The objective of this study was to assess the cost-effectiveness of PD-1 and PD-L1 agents, nivolumab, pembrolizumab, and atezolizumab, compared with docetaxel as second-line treatment in non-small cell lung cancer (NSCLC) patients who were previously treated with platinum-containing chemotherapy from the United States societal perspective. A Markov model with three health states was developed using the literature-based data for transition probabilities, costs, and health utilities. The model estimated incremental cost-effectiveness ratio (ICER) and net monetary benefits (NMB) for each of three study drugs compared with docetaxel. One-way and probabilistic sensitivity analyses concerning key parameters were conducted to test the robustness of the results.

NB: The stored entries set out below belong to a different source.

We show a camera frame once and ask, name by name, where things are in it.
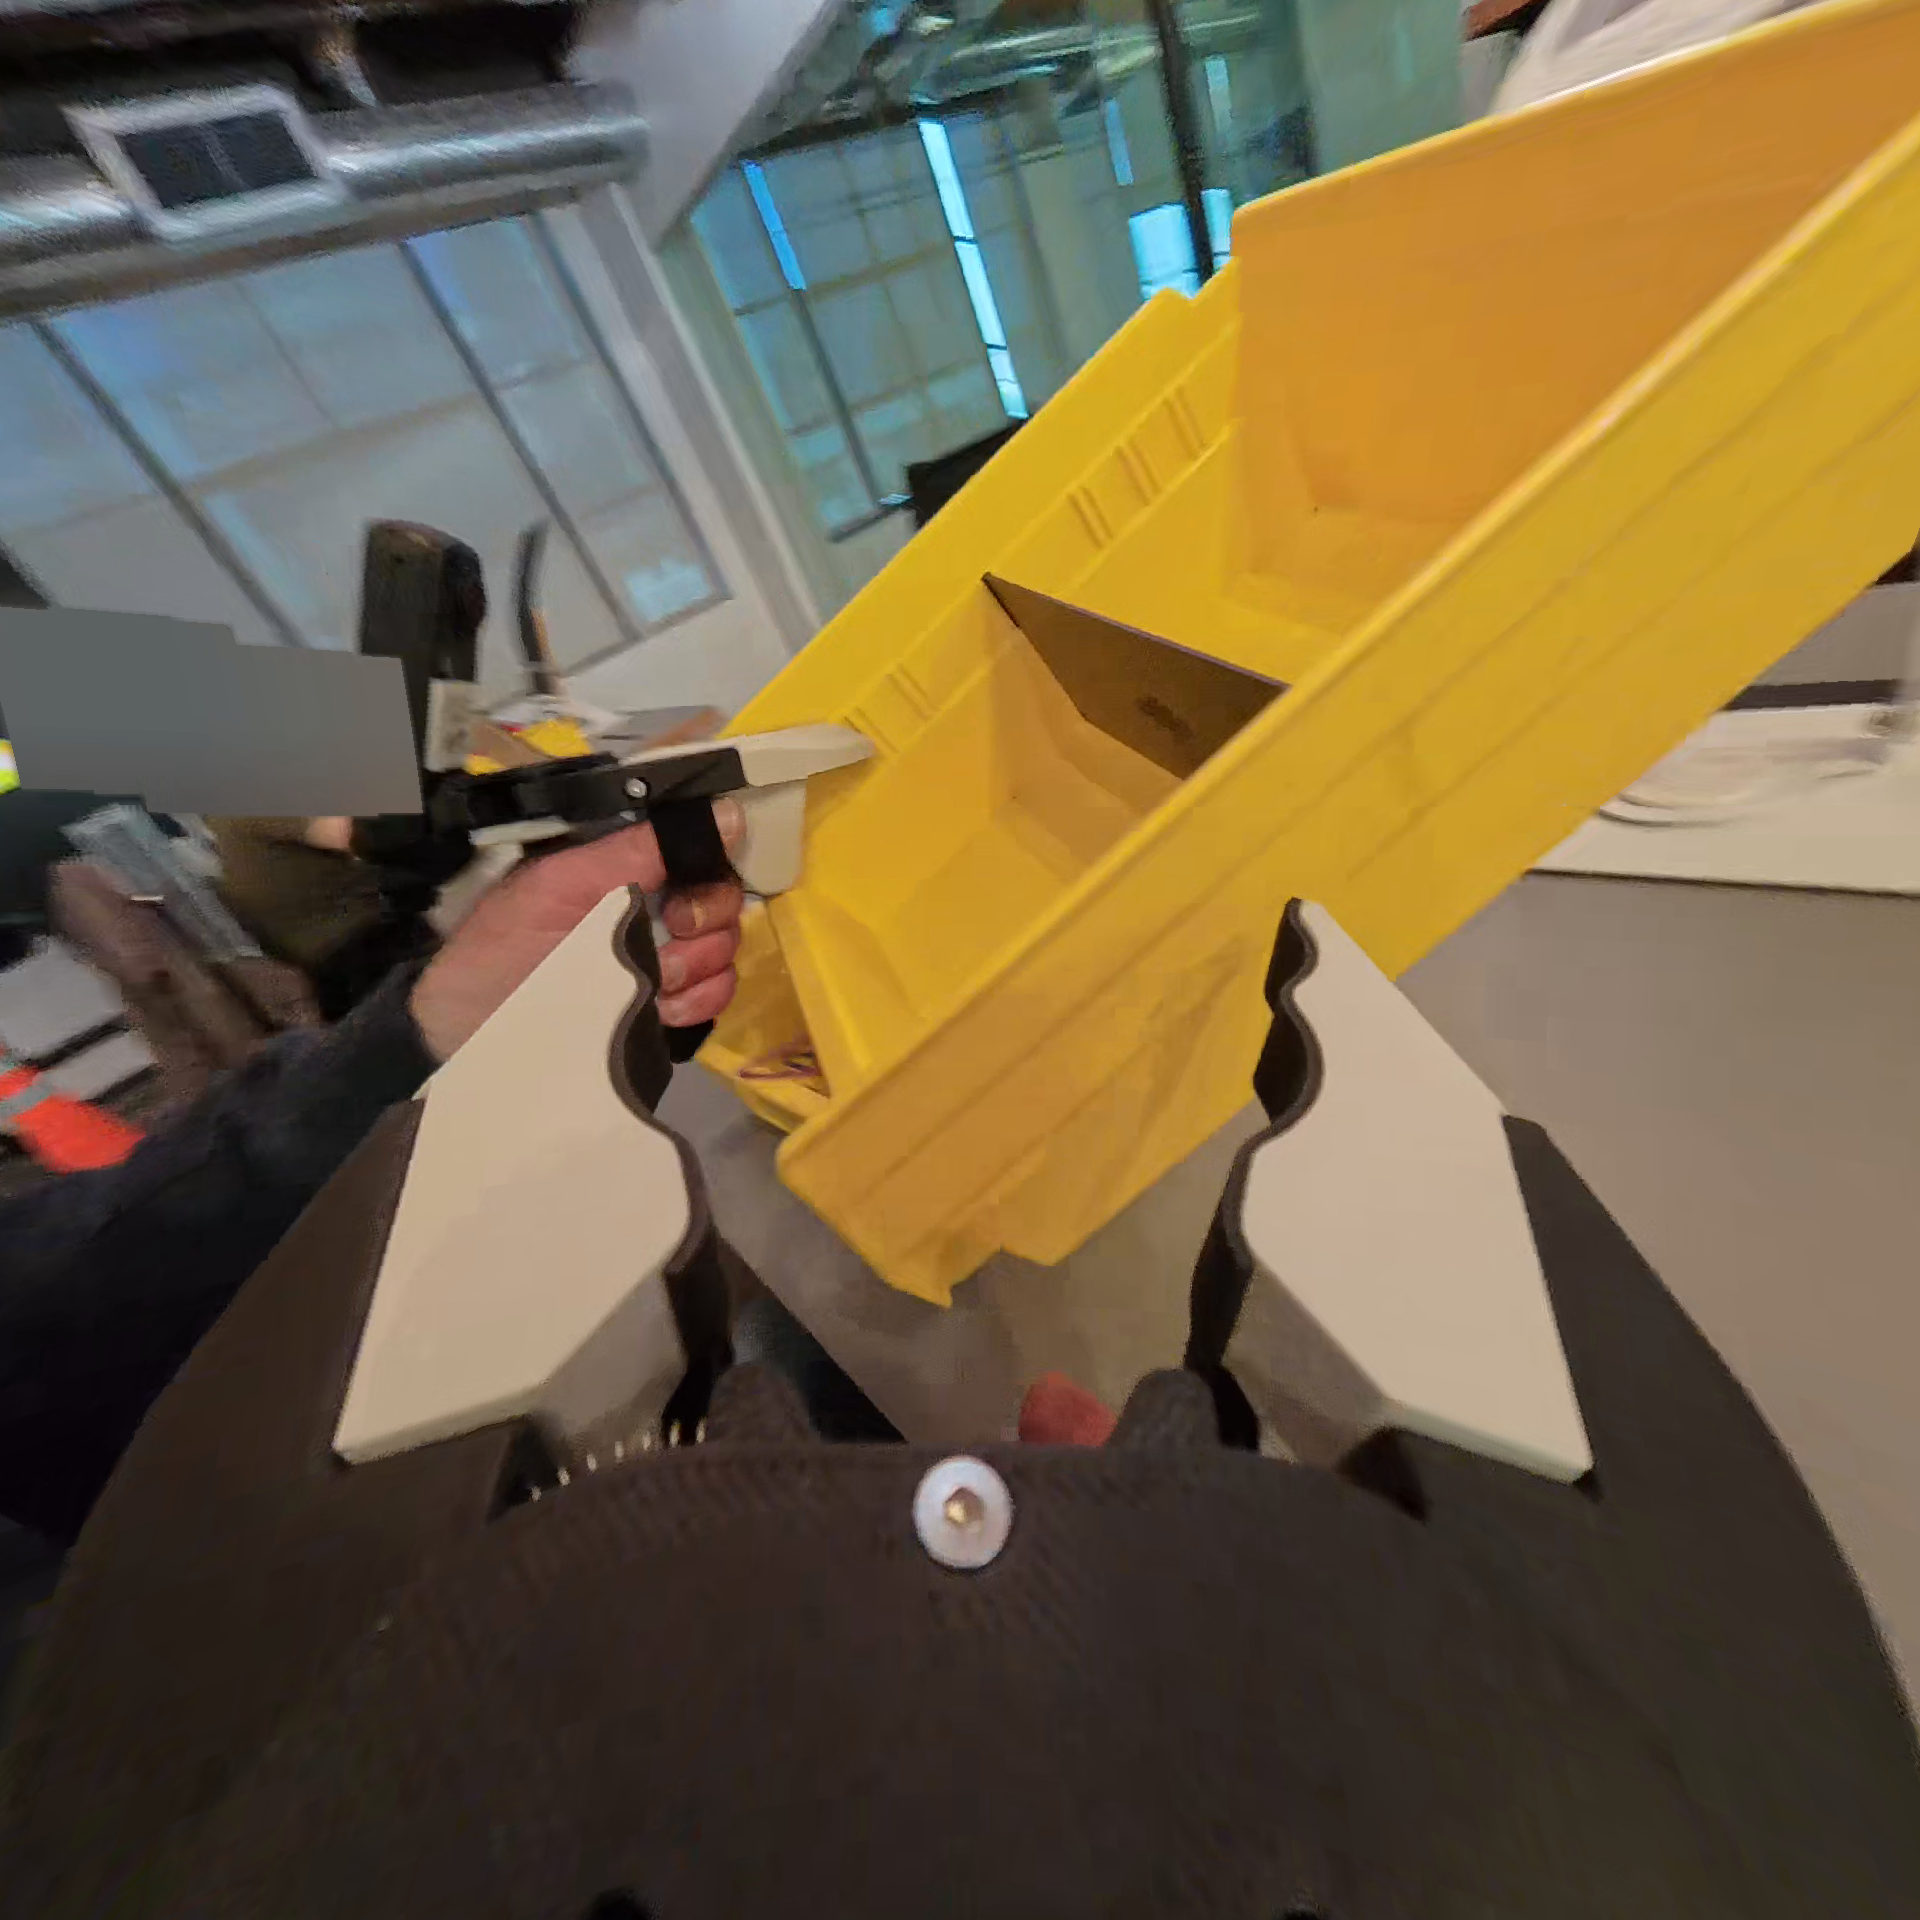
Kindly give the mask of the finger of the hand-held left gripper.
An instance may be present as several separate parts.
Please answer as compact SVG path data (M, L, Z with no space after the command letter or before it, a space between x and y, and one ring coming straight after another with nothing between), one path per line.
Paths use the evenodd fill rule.
M805 777L741 787L741 888L774 904L805 861Z
M796 787L872 759L872 740L854 725L778 725L778 732L733 732L733 755L741 755L741 787Z

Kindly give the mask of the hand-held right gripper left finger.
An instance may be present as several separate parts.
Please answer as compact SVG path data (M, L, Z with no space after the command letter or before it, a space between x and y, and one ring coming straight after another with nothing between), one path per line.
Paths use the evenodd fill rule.
M695 1444L733 1363L733 1283L672 1059L645 892L561 948L424 1079L332 1449L530 1424L558 1464Z

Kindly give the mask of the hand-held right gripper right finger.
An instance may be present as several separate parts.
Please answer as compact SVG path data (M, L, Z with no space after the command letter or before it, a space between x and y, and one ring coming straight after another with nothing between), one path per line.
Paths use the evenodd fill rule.
M1587 1478L1499 1090L1323 904L1285 907L1263 1001L1263 1132L1189 1283L1189 1369L1302 1464L1401 1428Z

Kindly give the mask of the yellow plastic bin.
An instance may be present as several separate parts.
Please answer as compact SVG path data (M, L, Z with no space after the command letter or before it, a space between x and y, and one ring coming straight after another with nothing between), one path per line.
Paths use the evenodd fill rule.
M1236 215L733 732L854 725L707 1068L893 1287L1064 1265L1253 1085L1285 904L1395 975L1920 516L1920 5L1795 5ZM1287 693L1193 777L986 574Z

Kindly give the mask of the person's left hand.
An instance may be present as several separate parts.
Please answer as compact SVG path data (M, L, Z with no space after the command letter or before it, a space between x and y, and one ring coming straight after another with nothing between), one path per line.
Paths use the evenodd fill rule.
M424 1068L445 1068L539 969L590 920L600 904L657 907L657 1027L697 1033L724 1018L741 992L741 913L749 888L672 879L651 829L616 829L602 844L539 854L509 871L424 955L404 992Z

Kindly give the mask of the black bin divider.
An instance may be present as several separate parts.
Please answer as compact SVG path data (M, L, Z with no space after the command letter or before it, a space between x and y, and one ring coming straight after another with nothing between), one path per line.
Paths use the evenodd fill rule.
M986 574L1018 636L1047 661L1075 710L1193 777L1236 732L1249 732L1287 683L1249 665L1189 653L1064 597Z

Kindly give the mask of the ceiling air vent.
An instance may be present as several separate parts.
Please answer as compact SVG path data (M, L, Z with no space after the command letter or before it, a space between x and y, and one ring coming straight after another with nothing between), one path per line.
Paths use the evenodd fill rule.
M270 78L69 103L60 120L161 242L297 225L348 202L348 178L311 118Z

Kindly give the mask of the silver air duct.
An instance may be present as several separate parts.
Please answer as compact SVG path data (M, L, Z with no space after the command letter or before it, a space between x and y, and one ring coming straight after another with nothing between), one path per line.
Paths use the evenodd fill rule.
M616 78L540 78L509 93L445 93L404 108L303 108L348 202L297 225L215 228L161 242L136 225L126 194L86 165L80 136L56 155L8 155L0 273L8 300L31 306L56 286L126 275L146 260L221 260L303 234L404 225L424 210L480 210L550 194L569 185L628 178L651 127Z

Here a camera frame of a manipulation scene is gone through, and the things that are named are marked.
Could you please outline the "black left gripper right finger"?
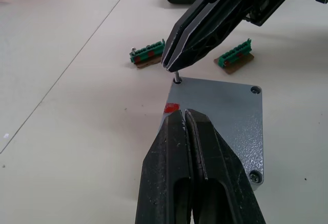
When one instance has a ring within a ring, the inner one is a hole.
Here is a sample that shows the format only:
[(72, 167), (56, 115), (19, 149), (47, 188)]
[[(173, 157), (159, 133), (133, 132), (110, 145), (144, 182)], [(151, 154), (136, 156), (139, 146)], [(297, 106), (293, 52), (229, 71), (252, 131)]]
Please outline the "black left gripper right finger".
[(185, 112), (194, 172), (195, 223), (264, 223), (244, 167), (214, 128), (198, 111)]

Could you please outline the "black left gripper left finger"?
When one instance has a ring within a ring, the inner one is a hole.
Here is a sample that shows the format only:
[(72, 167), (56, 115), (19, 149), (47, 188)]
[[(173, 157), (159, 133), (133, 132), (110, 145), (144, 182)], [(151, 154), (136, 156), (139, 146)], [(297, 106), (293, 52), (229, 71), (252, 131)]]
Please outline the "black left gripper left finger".
[(141, 170), (136, 223), (190, 223), (194, 176), (190, 142), (180, 110), (168, 115)]

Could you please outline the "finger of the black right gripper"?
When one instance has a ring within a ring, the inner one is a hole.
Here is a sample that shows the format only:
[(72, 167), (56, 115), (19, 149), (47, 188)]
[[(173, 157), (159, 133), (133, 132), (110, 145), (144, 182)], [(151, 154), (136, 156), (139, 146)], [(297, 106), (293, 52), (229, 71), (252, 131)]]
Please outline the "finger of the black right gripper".
[(214, 0), (196, 0), (174, 25), (162, 55), (166, 70), (181, 70), (204, 58), (212, 49)]
[(254, 0), (214, 0), (212, 22), (214, 23), (211, 39), (213, 49), (220, 45), (229, 34), (244, 20), (251, 10)]

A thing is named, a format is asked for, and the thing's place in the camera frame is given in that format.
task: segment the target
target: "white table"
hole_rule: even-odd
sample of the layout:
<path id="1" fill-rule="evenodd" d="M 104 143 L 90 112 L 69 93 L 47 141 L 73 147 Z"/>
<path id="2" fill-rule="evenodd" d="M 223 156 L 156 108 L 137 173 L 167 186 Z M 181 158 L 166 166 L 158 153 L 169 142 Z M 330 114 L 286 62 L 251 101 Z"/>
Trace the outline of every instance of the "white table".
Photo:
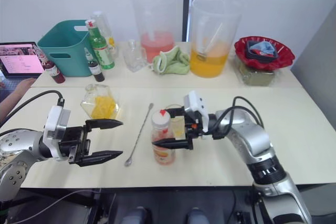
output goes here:
<path id="1" fill-rule="evenodd" d="M 187 42 L 176 43 L 185 52 L 190 53 L 190 44 Z M 149 68 L 143 68 L 140 71 L 133 73 L 126 68 L 123 59 L 123 49 L 126 43 L 119 43 L 119 57 L 116 59 L 115 67 L 104 71 L 105 81 L 100 84 L 109 85 L 110 87 L 121 88 L 250 88 L 240 81 L 232 67 L 232 60 L 230 59 L 222 74 L 216 78 L 201 78 L 191 72 L 185 76 L 177 74 L 165 74 L 163 76 L 156 75 Z M 33 87 L 85 87 L 90 83 L 95 83 L 93 76 L 88 77 L 66 77 L 66 81 L 57 84 L 48 73 L 43 73 Z M 289 68 L 281 70 L 280 77 L 274 82 L 272 87 L 277 88 L 297 88 L 301 87 L 299 81 L 291 73 Z"/>
<path id="2" fill-rule="evenodd" d="M 23 101 L 50 88 L 31 88 Z M 71 110 L 68 126 L 83 125 L 88 119 L 80 107 L 84 88 L 54 88 Z M 79 167 L 49 159 L 36 163 L 23 187 L 92 188 L 152 186 L 249 186 L 252 177 L 228 139 L 194 140 L 194 150 L 176 150 L 176 161 L 170 166 L 157 164 L 150 143 L 150 121 L 147 121 L 126 168 L 134 141 L 146 114 L 148 104 L 154 110 L 172 103 L 182 103 L 191 88 L 111 88 L 118 97 L 121 111 L 117 117 L 123 126 L 93 130 L 89 134 L 91 152 L 122 150 L 124 153 L 104 164 Z M 242 95 L 259 110 L 277 156 L 296 184 L 336 182 L 336 132 L 302 87 L 297 88 L 209 88 L 197 92 L 205 100 L 209 113 L 231 105 L 232 98 Z M 56 104 L 55 94 L 46 95 L 22 109 L 1 131 L 14 127 L 42 130 L 46 116 Z"/>

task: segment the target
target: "person's hand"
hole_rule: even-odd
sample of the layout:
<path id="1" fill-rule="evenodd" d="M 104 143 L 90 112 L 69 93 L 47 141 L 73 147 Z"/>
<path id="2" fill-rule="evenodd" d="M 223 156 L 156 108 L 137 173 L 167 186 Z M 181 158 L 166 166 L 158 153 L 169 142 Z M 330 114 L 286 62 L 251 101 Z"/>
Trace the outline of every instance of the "person's hand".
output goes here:
<path id="1" fill-rule="evenodd" d="M 23 97 L 27 90 L 30 88 L 31 85 L 36 81 L 35 78 L 28 78 L 20 82 L 17 86 L 14 92 L 18 93 Z"/>

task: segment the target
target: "plastic pitcher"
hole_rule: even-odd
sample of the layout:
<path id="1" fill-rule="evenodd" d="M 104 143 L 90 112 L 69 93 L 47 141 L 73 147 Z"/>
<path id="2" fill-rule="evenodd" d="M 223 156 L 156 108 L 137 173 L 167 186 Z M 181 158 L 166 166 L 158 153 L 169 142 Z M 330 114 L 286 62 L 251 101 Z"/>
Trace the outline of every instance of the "plastic pitcher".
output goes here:
<path id="1" fill-rule="evenodd" d="M 146 50 L 147 61 L 152 63 L 160 51 L 167 52 L 174 47 L 177 0 L 131 1 L 141 46 Z"/>
<path id="2" fill-rule="evenodd" d="M 230 0 L 193 0 L 190 70 L 218 76 L 225 65 L 240 21 L 240 3 Z"/>

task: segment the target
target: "teal plastic basket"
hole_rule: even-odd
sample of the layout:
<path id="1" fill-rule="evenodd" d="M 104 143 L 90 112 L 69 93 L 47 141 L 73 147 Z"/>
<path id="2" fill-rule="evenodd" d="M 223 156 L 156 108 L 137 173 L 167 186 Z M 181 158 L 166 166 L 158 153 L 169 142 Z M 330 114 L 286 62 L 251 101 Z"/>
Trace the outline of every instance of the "teal plastic basket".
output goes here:
<path id="1" fill-rule="evenodd" d="M 85 20 L 65 20 L 54 26 L 37 45 L 49 60 L 54 62 L 64 76 L 90 76 L 91 72 L 85 57 L 84 47 L 92 55 L 89 33 Z"/>

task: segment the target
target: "plastic bottle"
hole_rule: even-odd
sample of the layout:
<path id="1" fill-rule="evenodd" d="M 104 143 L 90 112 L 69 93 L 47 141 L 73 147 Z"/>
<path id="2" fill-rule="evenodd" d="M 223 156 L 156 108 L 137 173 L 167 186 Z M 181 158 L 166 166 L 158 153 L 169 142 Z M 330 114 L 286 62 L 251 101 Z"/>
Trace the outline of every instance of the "plastic bottle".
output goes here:
<path id="1" fill-rule="evenodd" d="M 65 78 L 63 74 L 56 67 L 55 63 L 50 61 L 40 48 L 38 48 L 35 45 L 33 45 L 33 48 L 35 49 L 36 54 L 39 60 L 41 61 L 43 69 L 46 70 L 50 74 L 50 76 L 54 79 L 54 81 L 56 81 L 56 83 L 65 82 Z"/>
<path id="2" fill-rule="evenodd" d="M 90 43 L 95 51 L 99 64 L 104 69 L 110 69 L 114 67 L 114 61 L 111 52 L 108 48 L 105 38 L 100 34 L 97 26 L 97 22 L 94 19 L 88 19 L 85 21 L 90 34 Z"/>
<path id="3" fill-rule="evenodd" d="M 113 59 L 116 59 L 118 57 L 118 50 L 115 46 L 111 28 L 105 14 L 102 11 L 97 10 L 93 12 L 91 18 L 97 22 L 100 34 L 105 38 Z"/>
<path id="4" fill-rule="evenodd" d="M 85 51 L 85 57 L 88 60 L 90 72 L 94 76 L 96 81 L 101 82 L 105 80 L 105 77 L 103 73 L 101 72 L 101 68 L 98 62 L 96 62 L 96 60 L 93 58 L 92 54 L 89 52 L 89 50 L 86 47 L 84 47 L 84 51 Z"/>
<path id="5" fill-rule="evenodd" d="M 159 110 L 152 115 L 152 142 L 163 138 L 174 137 L 173 131 L 170 128 L 170 115 L 165 110 Z M 165 149 L 153 145 L 155 160 L 160 165 L 169 165 L 175 161 L 175 150 Z"/>

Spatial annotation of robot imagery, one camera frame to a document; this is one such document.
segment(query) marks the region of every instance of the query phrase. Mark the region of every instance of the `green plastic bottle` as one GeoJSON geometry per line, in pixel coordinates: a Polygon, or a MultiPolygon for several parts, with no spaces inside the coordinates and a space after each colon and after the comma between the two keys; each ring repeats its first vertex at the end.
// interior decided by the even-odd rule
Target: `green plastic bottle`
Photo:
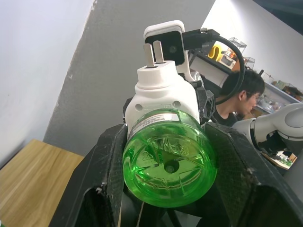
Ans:
{"type": "Polygon", "coordinates": [[[172,208],[201,198],[214,183],[214,151],[199,123],[177,109],[140,118],[123,154],[124,179],[140,200],[172,208]]]}

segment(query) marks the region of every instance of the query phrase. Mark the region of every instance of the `white power adapter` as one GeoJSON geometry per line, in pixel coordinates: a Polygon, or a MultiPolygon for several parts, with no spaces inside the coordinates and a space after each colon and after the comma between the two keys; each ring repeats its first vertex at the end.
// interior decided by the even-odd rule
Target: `white power adapter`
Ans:
{"type": "Polygon", "coordinates": [[[199,122],[199,110],[195,89],[176,70],[174,61],[164,61],[161,43],[153,43],[156,63],[153,61],[152,46],[144,45],[148,64],[137,70],[136,94],[125,112],[128,134],[139,118],[146,113],[175,108],[193,116],[199,122]]]}

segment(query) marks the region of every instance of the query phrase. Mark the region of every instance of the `label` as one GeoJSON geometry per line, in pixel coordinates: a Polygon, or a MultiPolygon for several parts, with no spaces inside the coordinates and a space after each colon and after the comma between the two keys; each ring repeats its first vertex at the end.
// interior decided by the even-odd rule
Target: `label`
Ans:
{"type": "Polygon", "coordinates": [[[156,123],[156,122],[163,122],[163,121],[179,121],[178,115],[175,113],[161,113],[161,114],[156,114],[154,116],[148,117],[144,119],[143,121],[139,122],[137,125],[135,125],[131,132],[129,133],[128,138],[131,138],[133,135],[135,135],[138,131],[143,129],[144,127],[156,123]]]}

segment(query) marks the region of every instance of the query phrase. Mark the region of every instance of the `white wall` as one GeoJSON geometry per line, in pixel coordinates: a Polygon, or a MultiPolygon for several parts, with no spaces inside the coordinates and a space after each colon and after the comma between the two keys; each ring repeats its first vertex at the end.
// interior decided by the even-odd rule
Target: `white wall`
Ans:
{"type": "Polygon", "coordinates": [[[252,0],[216,0],[202,27],[247,44],[254,69],[303,89],[303,36],[252,0]]]}
{"type": "Polygon", "coordinates": [[[0,1],[0,167],[43,139],[92,3],[0,1]]]}

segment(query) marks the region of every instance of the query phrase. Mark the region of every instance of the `metal prong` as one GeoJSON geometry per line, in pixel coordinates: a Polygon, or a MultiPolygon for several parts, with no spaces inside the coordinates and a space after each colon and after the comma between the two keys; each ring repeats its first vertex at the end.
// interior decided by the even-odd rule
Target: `metal prong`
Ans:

The base-case ICERs were $253,635/QALY for nivolumab, $358,835/QALY for pembrolizumab, and $208,898/QALY for atezolizumab. Docetaxel and atezolizumab had extended dominance over nivolumab and pembrolizumab. One-way sensitivity analysis indicated that the results were most sensitive to the length of median overall survival respective to each drug and health utility in progressive disease state. Probabilistic sensitivity analyses revealed that nivolumab, pembrolizumab, and atezolizumab would have 50% probability of being cost-effective at willingness-to-pay (WTP) threshold of $240,000, $360,000, and $185,000 per QALY or greater, respectively. At WTP threshold of $150,000/QALY, none of the three drugs are likely to be considered cost-effective. Because of the extended dominance by docetaxel and atezolizumab, nivolumab and pembrolizumab would not be considered cost-effective at any WTP threshold.